It was fun, but don’t call…this may seem weird and strange as most woman have tendencies of over attaching themselves after sex (or so I’ve heard) but I don’t.
I want to tell you, you were good…for the night. And no I don’t believe I care about your dreams or ambitions, your bank accounts or social circle, I’m not even sure I recall your name. As cruel as it may sound I don’t care for you at all. Just thank you for what I needed last night, sex with a stranger- a faceless man who I wouldn’t need to worry about the next day but in the moment was fully focused on pleasing him as he was me.
In case you were wondering, I am not pregnant nor did I leave anything of value at your place in hope of visiting again.
I gave you my number before it had happened and although it is sweet your messages throughout the weeks have been unnecessary, I’m alright, I’m ok and thank you once again.
You didn’t expect it I see… a detached human being caught up in the moment of lust and maybe that’s why you are intrigued, I’ve hardly heard of one night stands being invited out for dinner on several occasions (although I do reject them all). We won’t do dinner, I don’t care for the activity much anyway.
So thank you mister one night, but remain there as you will; an itch I needed scratched, much love and don’t contact me again.
Dating dilemmas of a fashionista
Having been in a relationship for 4 years with a man who had spent more time at my place than he did his own, certain habits were picked up, that, once broken up, i found kind of hard to shake.
Last night was the first time I managed to shake off one of these habits. Trivial in nature, but it somehow broke some chain within my spirit that kept me held to a former flame. What habit you may ask? Which side of the bed I slept on.
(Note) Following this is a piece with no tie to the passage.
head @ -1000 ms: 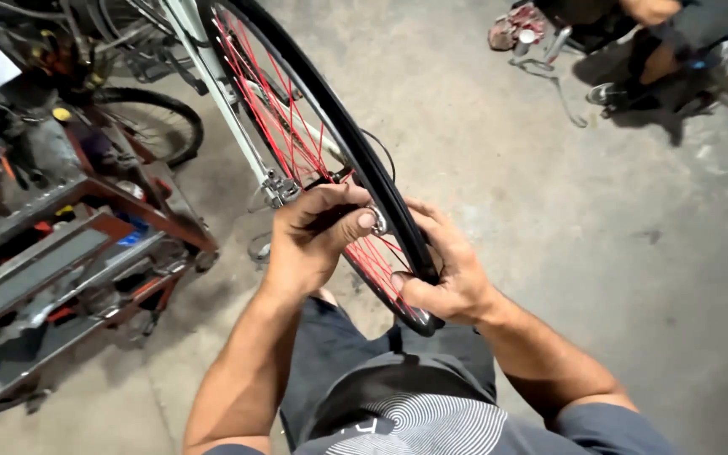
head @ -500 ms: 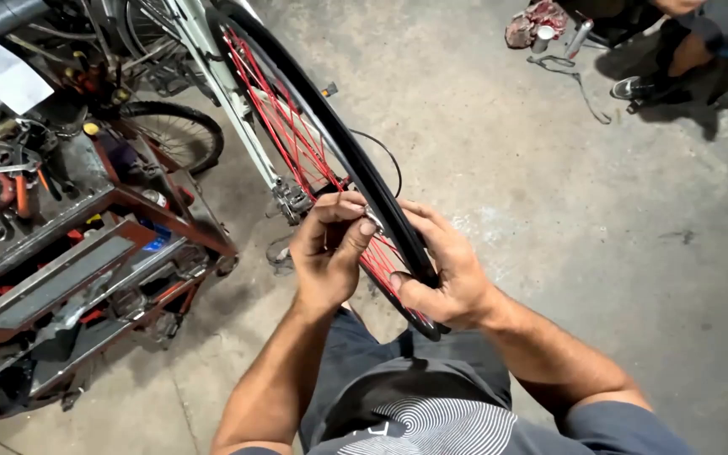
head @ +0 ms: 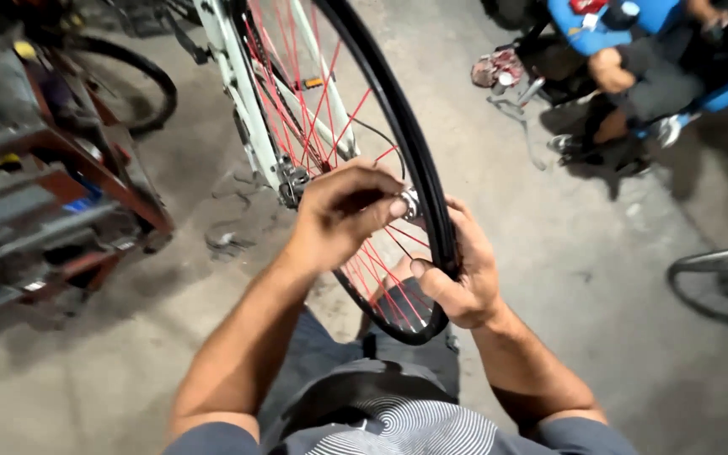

Having spent years getting cosy and comfortable with the right hand side of the bed, to the point where I’m sure my mattress took the shape of my body, I decided to try something new; I slept in the middle of my big bed…by myself.
Now I’m aware that I am slightly strange and my ‘quirks’ (as my kind friends have aptly named my little habits) are of a peculiar nature but, this small action meant so much to me. In a way I felt that if I could break the habits that the relationship had created (you will find, I’m a rather restless soul who does not cope well with habits within the realms of relationships) I could move on. reclaimed the space in which he lay, my space, and got rid of the habitual nature that had become our relationship.
Finally, I was ready to invite a new person into bed without feeling like the old one was still there .
And then… I bought a new bed.
P.S. Best I start off fresh again
There are those men, my word, that are just perfect.
You meet them in a club/pub/restaurant/get together/whatever and you just have such good chemistry that it seems the night should never end and when it does…he asks for your number *insert insanely happy girly dance here (behind his back, of course)*.
Then it gets better, he texts. Even over the phone he has you actually laughing and not just LOLing (with a straight face), and all at once…it stops. That’s it. You never hear from him again. And if you do cave in and message him first (I have a no messaging first policy, but hey shit happens) he is as excited as a lamp post with no light… I name him the one hit wonder.
Guys? Seriously! What is that about?
I’ve entered the land of the ever more confused. As if this dating business wasn’t confusing enough already.